Source edition
Philo Judaeus. Opera quae supersunt, Volume 2. Wendland, Paul, editor. Berlin: Reimer, 1897.
Source data
Open Greek and Latin · CC BY-SA 4.0
Cloned and adapted by Humanitext, with ongoing edits.
Summary
This work is a theological and ethical treatise in which Philo of Alexandria allegorically interprets the biblical passages in Genesis 6 concerning the "giants" and the "spirit of God." At the beginning, the author equates the "angels" in Genesis with souls in the air, discussing the relationship between the body and the soul and explaining why the universe is filled with spiritual beings. In the middle section, he warns that fleshly desires and pleasures are the greatest obstacles that prevent the soul from ascending and the divine spirit from abiding in humans, emphasizing the importance of maintaining reason over material wealth and fame.
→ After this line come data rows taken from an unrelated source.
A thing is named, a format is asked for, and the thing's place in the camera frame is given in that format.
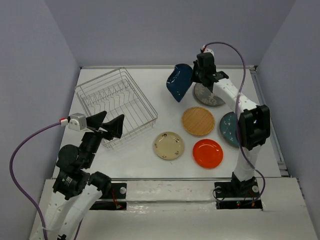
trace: gray wall
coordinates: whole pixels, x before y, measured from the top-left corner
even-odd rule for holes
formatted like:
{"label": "gray wall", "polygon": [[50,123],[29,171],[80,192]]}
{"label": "gray wall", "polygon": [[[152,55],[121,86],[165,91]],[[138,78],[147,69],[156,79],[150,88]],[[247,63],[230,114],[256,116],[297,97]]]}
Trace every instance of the gray wall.
{"label": "gray wall", "polygon": [[258,67],[289,172],[320,238],[320,1],[297,0]]}
{"label": "gray wall", "polygon": [[[7,0],[0,7],[0,239],[28,239],[36,211],[16,189],[9,159],[27,136],[68,114],[79,67],[43,0]],[[52,176],[63,134],[55,127],[27,143],[14,171],[39,200]]]}
{"label": "gray wall", "polygon": [[[45,0],[80,66],[191,63],[207,42],[257,65],[294,0]],[[218,65],[241,65],[215,46]]]}

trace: cable
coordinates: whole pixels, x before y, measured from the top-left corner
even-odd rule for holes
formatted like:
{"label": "cable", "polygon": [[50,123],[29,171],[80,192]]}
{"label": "cable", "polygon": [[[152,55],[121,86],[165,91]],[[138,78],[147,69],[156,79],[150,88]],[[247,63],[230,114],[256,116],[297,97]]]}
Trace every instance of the cable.
{"label": "cable", "polygon": [[78,237],[78,233],[79,233],[79,230],[80,230],[80,227],[81,227],[81,224],[82,224],[82,220],[79,222],[79,225],[78,225],[78,228],[76,229],[76,232],[75,232],[73,240],[76,240],[77,237]]}
{"label": "cable", "polygon": [[111,194],[112,194],[113,202],[114,202],[114,204],[115,204],[115,208],[116,208],[116,209],[121,208],[121,206],[118,204],[118,201],[117,201],[117,199],[116,199],[116,193],[115,193],[115,189],[114,189],[114,188],[111,190]]}
{"label": "cable", "polygon": [[255,196],[253,195],[253,193],[252,193],[250,190],[249,190],[248,192],[249,192],[249,194],[251,195],[251,197],[254,199]]}
{"label": "cable", "polygon": [[[242,66],[243,66],[243,77],[242,77],[242,82],[241,82],[241,85],[240,85],[240,88],[239,88],[239,91],[238,91],[238,95],[236,97],[236,103],[235,103],[235,116],[237,118],[237,121],[239,121],[238,119],[238,108],[239,108],[239,99],[240,99],[240,96],[241,96],[241,91],[242,91],[242,88],[244,87],[244,84],[245,84],[245,79],[246,79],[246,64],[245,64],[245,60],[244,58],[242,57],[241,53],[232,45],[226,43],[226,42],[223,42],[223,41],[213,41],[213,42],[209,42],[208,44],[204,45],[204,48],[203,48],[203,52],[205,51],[205,49],[207,48],[207,46],[209,45],[213,45],[213,44],[222,44],[222,45],[226,45],[230,48],[232,48],[233,50],[236,51],[236,53],[239,55],[239,57],[241,58],[241,61],[242,61]],[[263,181],[263,186],[262,186],[262,190],[259,194],[259,196],[257,196],[255,199],[253,199],[251,202],[249,203],[246,203],[242,206],[246,206],[246,205],[250,205],[250,204],[253,204],[255,201],[257,201],[261,195],[264,193],[265,191],[265,187],[266,187],[266,179],[265,177],[263,176],[263,174],[257,170],[255,168],[255,166],[250,162],[250,160],[247,158],[246,154],[245,154],[245,151],[244,151],[244,148],[242,147],[241,145],[241,133],[240,133],[240,128],[239,128],[239,125],[236,124],[236,136],[237,136],[237,139],[238,139],[238,142],[239,142],[239,148],[240,148],[240,151],[244,157],[244,159],[246,160],[246,162],[249,164],[249,166],[255,170],[262,178],[262,181]]]}
{"label": "cable", "polygon": [[44,236],[44,239],[45,240],[48,240],[48,236],[47,236],[47,231],[45,230],[46,228],[46,223],[45,223],[45,219],[44,219],[44,216],[41,212],[41,209],[39,207],[39,205],[36,203],[36,201],[22,188],[22,186],[18,183],[17,179],[16,179],[16,176],[15,176],[15,173],[14,173],[14,170],[13,170],[13,163],[14,163],[14,159],[15,159],[15,156],[17,154],[17,152],[19,151],[19,149],[26,143],[28,142],[30,139],[32,139],[34,136],[38,135],[39,133],[42,133],[43,131],[45,130],[48,130],[50,128],[53,128],[55,126],[60,126],[61,123],[60,122],[57,122],[57,123],[54,123],[52,125],[49,125],[47,127],[44,127],[42,129],[40,129],[39,131],[36,131],[35,133],[33,133],[32,135],[28,136],[25,140],[23,140],[17,147],[16,149],[14,150],[14,152],[12,153],[11,155],[11,158],[10,158],[10,162],[9,162],[9,171],[10,171],[10,176],[12,178],[12,181],[13,183],[16,185],[16,187],[20,190],[20,192],[26,196],[27,199],[29,199],[29,201],[33,204],[33,206],[35,207],[36,211],[38,212],[39,214],[39,217],[40,217],[40,220],[41,220],[41,224],[42,224],[42,227],[43,227],[43,236]]}
{"label": "cable", "polygon": [[223,197],[222,199],[218,199],[218,198],[214,195],[214,193],[217,195],[217,188],[213,189],[213,192],[212,192],[212,195],[213,195],[214,199],[217,200],[217,201],[223,201],[223,200],[226,198],[226,197]]}

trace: red plate
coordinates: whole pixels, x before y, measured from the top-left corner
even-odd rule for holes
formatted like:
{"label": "red plate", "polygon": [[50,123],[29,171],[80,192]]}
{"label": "red plate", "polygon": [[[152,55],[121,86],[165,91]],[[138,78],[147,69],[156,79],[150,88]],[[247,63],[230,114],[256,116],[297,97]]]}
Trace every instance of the red plate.
{"label": "red plate", "polygon": [[217,167],[224,158],[221,146],[211,139],[198,141],[193,147],[192,154],[196,163],[206,169]]}

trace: dish rack
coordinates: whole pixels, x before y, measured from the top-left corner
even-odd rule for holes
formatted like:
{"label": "dish rack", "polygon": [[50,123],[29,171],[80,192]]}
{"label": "dish rack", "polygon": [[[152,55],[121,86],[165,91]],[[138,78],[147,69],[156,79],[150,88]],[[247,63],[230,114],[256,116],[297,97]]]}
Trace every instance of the dish rack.
{"label": "dish rack", "polygon": [[85,114],[107,111],[104,123],[124,114],[121,139],[102,140],[107,148],[152,127],[158,113],[124,67],[107,72],[75,87]]}

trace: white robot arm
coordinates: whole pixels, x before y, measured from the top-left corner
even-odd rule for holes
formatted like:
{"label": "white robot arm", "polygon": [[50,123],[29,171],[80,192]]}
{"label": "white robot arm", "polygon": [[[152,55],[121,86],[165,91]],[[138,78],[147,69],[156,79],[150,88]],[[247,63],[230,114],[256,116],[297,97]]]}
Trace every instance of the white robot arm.
{"label": "white robot arm", "polygon": [[[102,139],[111,140],[122,135],[125,116],[122,114],[102,123],[106,114],[103,111],[86,118],[76,113],[60,119],[62,126],[90,131],[84,133],[79,147],[69,144],[59,151],[56,166],[60,171],[44,217],[47,240],[70,240],[91,206],[111,188],[110,177],[98,171],[90,175],[82,170],[91,166]],[[42,225],[30,239],[45,240]]]}
{"label": "white robot arm", "polygon": [[259,151],[270,136],[270,111],[266,105],[258,105],[242,93],[238,99],[239,90],[229,80],[223,71],[217,72],[214,52],[203,46],[197,60],[193,62],[191,82],[201,83],[214,95],[223,99],[230,109],[236,112],[240,131],[239,143],[245,154],[239,151],[236,167],[232,173],[230,183],[215,183],[220,187],[222,197],[243,197],[253,186],[255,181],[255,166]]}

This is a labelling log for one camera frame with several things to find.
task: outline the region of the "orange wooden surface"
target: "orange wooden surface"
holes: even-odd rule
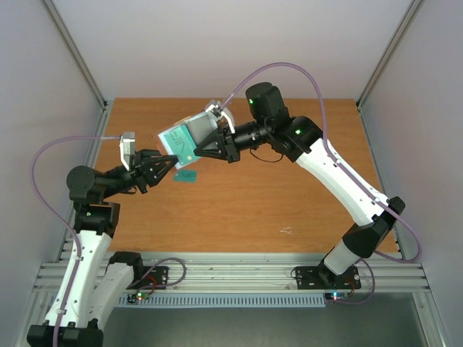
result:
[[[116,99],[106,134],[135,131],[136,147],[156,148],[155,136],[180,119],[200,112],[210,99]],[[316,100],[286,99],[293,116],[319,124]],[[245,100],[229,106],[237,124],[252,120]],[[330,140],[344,159],[374,187],[373,169],[353,100],[327,100]],[[264,145],[257,152],[279,155]],[[114,141],[103,142],[96,168],[120,165]],[[122,204],[113,250],[175,252],[327,252],[352,225],[342,205],[308,172],[286,158],[263,163],[248,152],[238,163],[202,158],[187,167],[194,184],[174,173],[149,193],[117,195]],[[282,232],[291,227],[291,232]],[[395,252],[392,235],[381,245]]]

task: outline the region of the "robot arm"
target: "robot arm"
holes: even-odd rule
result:
[[[27,341],[32,347],[52,346],[55,331],[60,346],[102,346],[104,325],[117,299],[143,276],[139,253],[116,252],[94,290],[97,271],[119,220],[120,205],[104,200],[134,187],[143,194],[148,192],[147,186],[157,185],[178,158],[156,150],[135,152],[134,133],[124,133],[120,151],[122,165],[105,173],[78,166],[68,174],[69,198],[76,210],[74,229],[82,253],[78,258],[74,243],[61,287],[43,324],[29,329]]]
[[[330,287],[336,276],[342,275],[358,259],[370,257],[394,226],[395,218],[376,202],[388,205],[398,214],[402,213],[405,204],[398,197],[389,199],[372,188],[328,143],[336,161],[331,159],[323,146],[321,129],[307,117],[291,117],[277,87],[268,82],[258,83],[246,90],[246,98],[255,120],[235,126],[233,132],[227,125],[219,127],[197,144],[195,154],[233,163],[239,161],[240,151],[257,149],[268,143],[276,152],[320,180],[345,206],[354,221],[319,265],[320,278]],[[218,118],[224,112],[220,105],[214,111]],[[211,148],[213,143],[216,143],[216,149],[205,149]],[[372,192],[375,201],[339,168],[340,163]]]

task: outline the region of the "black mounting bracket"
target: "black mounting bracket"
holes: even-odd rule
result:
[[[320,267],[318,266],[298,266],[292,271],[292,277],[297,282],[297,289],[332,289],[344,290],[362,288],[359,271],[357,267],[349,267],[343,275],[336,276],[332,286],[327,286],[319,275]]]
[[[146,273],[150,269],[150,266],[144,266],[143,267],[143,273]],[[169,267],[167,266],[156,266],[154,269],[151,270],[149,276],[154,278],[156,280],[156,284],[167,284],[167,280],[169,279]],[[139,283],[134,285],[133,287],[130,287],[130,289],[138,289],[143,286],[152,286],[153,281],[150,280],[149,278],[145,278],[141,280]],[[166,289],[166,287],[154,287],[155,291],[162,291]]]

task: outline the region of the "small green object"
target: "small green object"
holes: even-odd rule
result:
[[[174,175],[174,181],[195,183],[196,177],[196,170],[178,170]]]

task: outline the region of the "vertical metal post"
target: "vertical metal post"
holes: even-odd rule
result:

Philo then reinterprets the biblical giants not as mythical monsters but as allegorical representations of human dispositions, classifying human beings into three categories: those of the earth, those of heaven, and those of God. Ultimately, the work contrasts the wicked, who are enslaved to worldly desires, with the virtuous, who stand firmly beside the unchanging God, pointing the reader toward an ethical path of transcending the physical body to draw closer to the divine.